Task objective:
Copy the records. Keep every line exactly as it is.

** Opening Records provided block **

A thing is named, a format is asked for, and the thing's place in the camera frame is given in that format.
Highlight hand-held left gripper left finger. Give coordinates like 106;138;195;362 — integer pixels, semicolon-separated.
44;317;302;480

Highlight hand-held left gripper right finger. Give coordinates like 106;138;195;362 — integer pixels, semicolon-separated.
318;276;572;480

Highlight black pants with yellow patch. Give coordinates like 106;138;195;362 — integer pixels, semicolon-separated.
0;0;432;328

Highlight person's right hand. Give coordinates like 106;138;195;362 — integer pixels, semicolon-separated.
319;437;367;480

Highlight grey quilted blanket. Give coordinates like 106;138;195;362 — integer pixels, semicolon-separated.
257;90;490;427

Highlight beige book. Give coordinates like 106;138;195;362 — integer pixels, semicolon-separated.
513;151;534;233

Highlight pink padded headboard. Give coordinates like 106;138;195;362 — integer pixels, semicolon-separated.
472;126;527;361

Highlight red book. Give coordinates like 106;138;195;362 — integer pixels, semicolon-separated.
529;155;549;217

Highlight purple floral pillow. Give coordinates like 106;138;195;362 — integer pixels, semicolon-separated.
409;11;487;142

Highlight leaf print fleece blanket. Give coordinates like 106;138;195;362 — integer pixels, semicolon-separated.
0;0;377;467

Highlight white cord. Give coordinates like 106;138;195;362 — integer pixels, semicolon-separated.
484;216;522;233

** Closing Records provided block **

Response to this task:
A thing is named, a format is asked for, and the thing's place in the camera frame is given in that format.
Highlight hand-held left gripper left finger. Give coordinates like 106;138;195;362 — integer pixels, semicolon-separated.
44;317;302;480

Highlight hand-held left gripper right finger. Give coordinates like 106;138;195;362 — integer pixels, semicolon-separated.
318;276;572;480

Highlight black pants with yellow patch. Give coordinates like 106;138;195;362 — integer pixels, semicolon-separated.
0;0;432;328

Highlight person's right hand. Give coordinates like 106;138;195;362 — integer pixels, semicolon-separated.
319;437;367;480

Highlight grey quilted blanket. Give coordinates like 106;138;195;362 — integer pixels, semicolon-separated.
257;90;490;427

Highlight beige book. Give coordinates like 106;138;195;362 — integer pixels, semicolon-separated.
513;151;534;233

Highlight pink padded headboard. Give coordinates like 106;138;195;362 — integer pixels, semicolon-separated.
472;126;527;361

Highlight red book. Give coordinates like 106;138;195;362 — integer pixels, semicolon-separated.
529;155;549;217

Highlight purple floral pillow. Give coordinates like 106;138;195;362 — integer pixels, semicolon-separated.
409;11;487;142

Highlight leaf print fleece blanket. Give coordinates like 106;138;195;362 — integer pixels, semicolon-separated.
0;0;377;467

Highlight white cord. Give coordinates like 106;138;195;362 — integer pixels, semicolon-separated.
484;216;522;233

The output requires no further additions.